WHAT YOU HAVE TO DO
List every line in this data where the string "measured" occurs.

STORED DATA

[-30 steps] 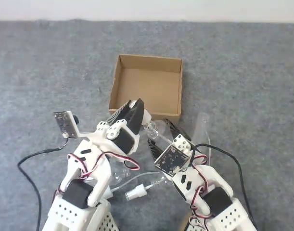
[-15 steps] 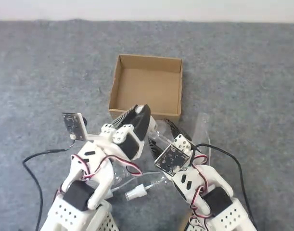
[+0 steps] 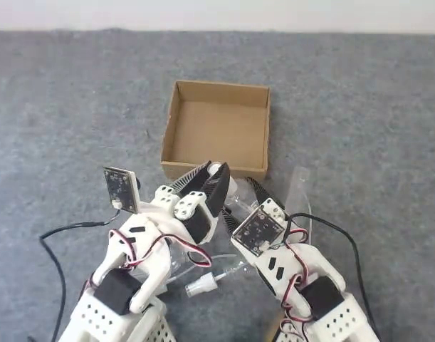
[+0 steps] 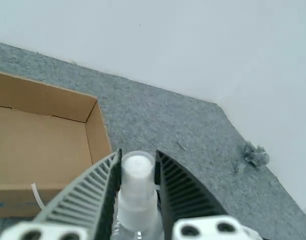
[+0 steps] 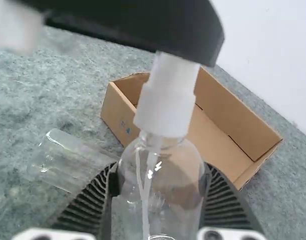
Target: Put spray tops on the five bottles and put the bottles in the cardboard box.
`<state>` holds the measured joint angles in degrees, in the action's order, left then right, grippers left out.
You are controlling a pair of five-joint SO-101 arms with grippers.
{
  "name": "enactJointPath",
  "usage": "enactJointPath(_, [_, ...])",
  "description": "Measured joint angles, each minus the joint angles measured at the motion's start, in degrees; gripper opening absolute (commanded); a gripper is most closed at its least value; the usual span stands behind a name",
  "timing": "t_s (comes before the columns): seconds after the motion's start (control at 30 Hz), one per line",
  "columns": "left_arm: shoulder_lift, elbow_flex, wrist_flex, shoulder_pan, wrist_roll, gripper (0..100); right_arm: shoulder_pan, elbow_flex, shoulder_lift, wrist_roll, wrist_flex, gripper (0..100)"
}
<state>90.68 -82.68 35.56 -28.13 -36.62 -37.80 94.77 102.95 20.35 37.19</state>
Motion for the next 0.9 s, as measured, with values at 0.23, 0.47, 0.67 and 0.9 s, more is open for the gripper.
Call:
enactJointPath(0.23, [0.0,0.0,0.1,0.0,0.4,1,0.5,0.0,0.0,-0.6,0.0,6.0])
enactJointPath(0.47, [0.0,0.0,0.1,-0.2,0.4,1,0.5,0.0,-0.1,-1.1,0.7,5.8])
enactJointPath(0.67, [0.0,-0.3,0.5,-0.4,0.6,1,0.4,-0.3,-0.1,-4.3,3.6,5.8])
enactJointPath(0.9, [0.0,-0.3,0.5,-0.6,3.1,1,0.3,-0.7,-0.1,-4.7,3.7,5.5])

FINISHED EXERCISE
`<state>` holds the measured joint angles in degrees, in the action's order, left then right, grippers left out.
  "description": "Measured joint angles, each minus the joint angles measured at the motion's start, in degrees; gripper opening absolute (commanded); a gripper is most closed at its least value; the usual span stands behind a name",
Motion for the next 0.9 s, as measured, with values at 0.23, 0.47, 0.67 and 0.9 s, more is open for the gripper.

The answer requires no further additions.